Please give an exact copy of every line from the one holding "241 250 L 343" through the final line of the records below.

DATA SHOWN: Begin

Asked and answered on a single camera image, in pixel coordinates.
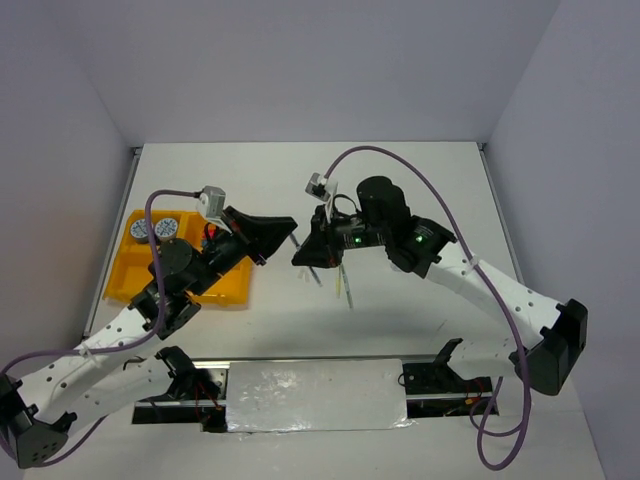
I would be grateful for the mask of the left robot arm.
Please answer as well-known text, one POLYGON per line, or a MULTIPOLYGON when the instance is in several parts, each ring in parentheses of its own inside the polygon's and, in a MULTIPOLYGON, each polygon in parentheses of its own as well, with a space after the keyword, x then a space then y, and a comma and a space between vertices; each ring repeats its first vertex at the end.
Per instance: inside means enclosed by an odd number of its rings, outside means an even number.
POLYGON ((206 246, 158 242, 151 281, 108 324, 72 350, 47 354, 41 369, 1 376, 1 439, 21 469, 65 457, 76 433, 128 403, 168 393, 189 396, 196 368, 165 340, 201 306, 196 297, 245 259, 263 265, 295 230, 289 216, 252 216, 227 207, 206 246))

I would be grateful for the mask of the grey-blue round tin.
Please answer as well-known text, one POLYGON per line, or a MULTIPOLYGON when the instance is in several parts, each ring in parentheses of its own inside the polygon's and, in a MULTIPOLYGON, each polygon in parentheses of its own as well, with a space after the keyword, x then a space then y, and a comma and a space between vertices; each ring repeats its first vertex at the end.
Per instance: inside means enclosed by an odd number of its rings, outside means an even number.
POLYGON ((144 218, 135 220, 129 228, 129 235, 135 244, 148 244, 149 233, 146 220, 144 218))

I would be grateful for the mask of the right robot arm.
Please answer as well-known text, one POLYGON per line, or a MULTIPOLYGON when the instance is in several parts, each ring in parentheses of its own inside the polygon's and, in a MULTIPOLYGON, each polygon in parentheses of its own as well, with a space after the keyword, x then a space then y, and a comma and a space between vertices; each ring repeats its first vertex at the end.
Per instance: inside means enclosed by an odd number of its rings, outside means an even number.
POLYGON ((541 295, 474 254, 437 222, 410 212, 403 191, 384 176, 369 177, 356 189, 359 207, 339 212, 336 182, 315 173, 305 190, 321 200, 308 237, 292 263, 338 268, 348 250, 381 247, 400 271, 447 288, 505 329, 495 352, 456 336, 438 352, 436 383, 457 391, 474 377, 520 376, 526 367, 532 390, 556 396, 586 346, 588 310, 570 299, 541 295))

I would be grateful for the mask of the white pen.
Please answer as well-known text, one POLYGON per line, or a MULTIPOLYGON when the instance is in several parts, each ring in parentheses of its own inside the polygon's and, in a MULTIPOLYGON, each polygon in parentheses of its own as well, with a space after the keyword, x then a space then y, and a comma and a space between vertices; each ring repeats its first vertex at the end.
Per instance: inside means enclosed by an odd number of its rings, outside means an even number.
MULTIPOLYGON (((292 242, 292 244, 293 244, 293 246, 295 248, 295 251, 298 252, 300 250, 301 245, 300 245, 299 241, 297 240, 296 236, 293 233, 291 233, 289 235, 289 239, 292 242)), ((315 269, 313 267, 302 266, 302 267, 299 268, 299 271, 301 269, 304 269, 306 271, 306 273, 308 274, 308 280, 307 281, 304 280, 306 283, 309 283, 311 280, 313 280, 318 287, 322 286, 322 281, 320 280, 319 275, 317 274, 317 272, 315 271, 315 269)))
POLYGON ((340 266, 340 273, 341 273, 341 277, 342 277, 342 282, 343 282, 343 286, 344 286, 344 292, 345 292, 345 295, 346 295, 348 308, 350 310, 353 310, 354 309, 354 303, 353 303, 353 298, 352 298, 352 294, 351 294, 351 288, 350 288, 350 284, 349 284, 348 275, 347 275, 346 268, 345 268, 344 265, 340 266))

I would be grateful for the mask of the blue round tin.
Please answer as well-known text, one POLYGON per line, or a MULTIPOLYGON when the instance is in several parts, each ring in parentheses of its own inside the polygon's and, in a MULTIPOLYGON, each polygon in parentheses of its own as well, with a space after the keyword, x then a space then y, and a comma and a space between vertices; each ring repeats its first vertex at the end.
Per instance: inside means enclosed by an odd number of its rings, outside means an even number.
POLYGON ((175 218, 164 217, 155 223, 154 234, 160 242, 167 242, 177 236, 178 229, 179 222, 175 218))

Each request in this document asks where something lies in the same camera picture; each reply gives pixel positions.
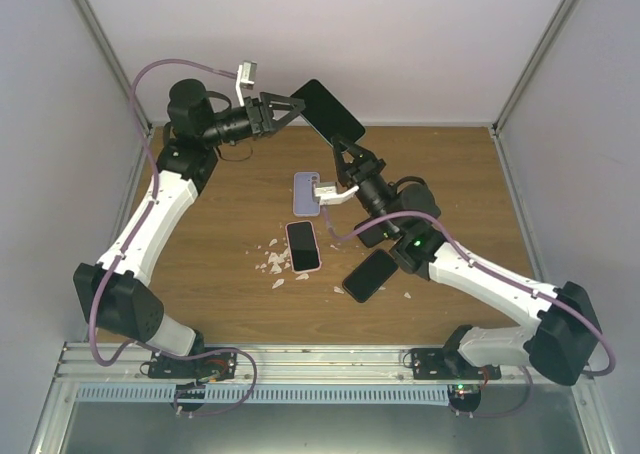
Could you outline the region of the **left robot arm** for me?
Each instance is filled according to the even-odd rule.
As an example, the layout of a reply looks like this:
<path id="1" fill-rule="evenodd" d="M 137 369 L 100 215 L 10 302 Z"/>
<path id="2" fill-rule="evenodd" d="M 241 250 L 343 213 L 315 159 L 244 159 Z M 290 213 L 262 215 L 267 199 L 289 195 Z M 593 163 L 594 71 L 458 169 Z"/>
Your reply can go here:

DATA SHOWN: End

**WRITTEN RESPONSE:**
<path id="2" fill-rule="evenodd" d="M 241 250 L 343 213 L 315 159 L 244 159 Z M 290 213 L 262 215 L 267 199 L 289 195 Z M 593 163 L 594 71 L 458 169 Z"/>
Your reply can go here:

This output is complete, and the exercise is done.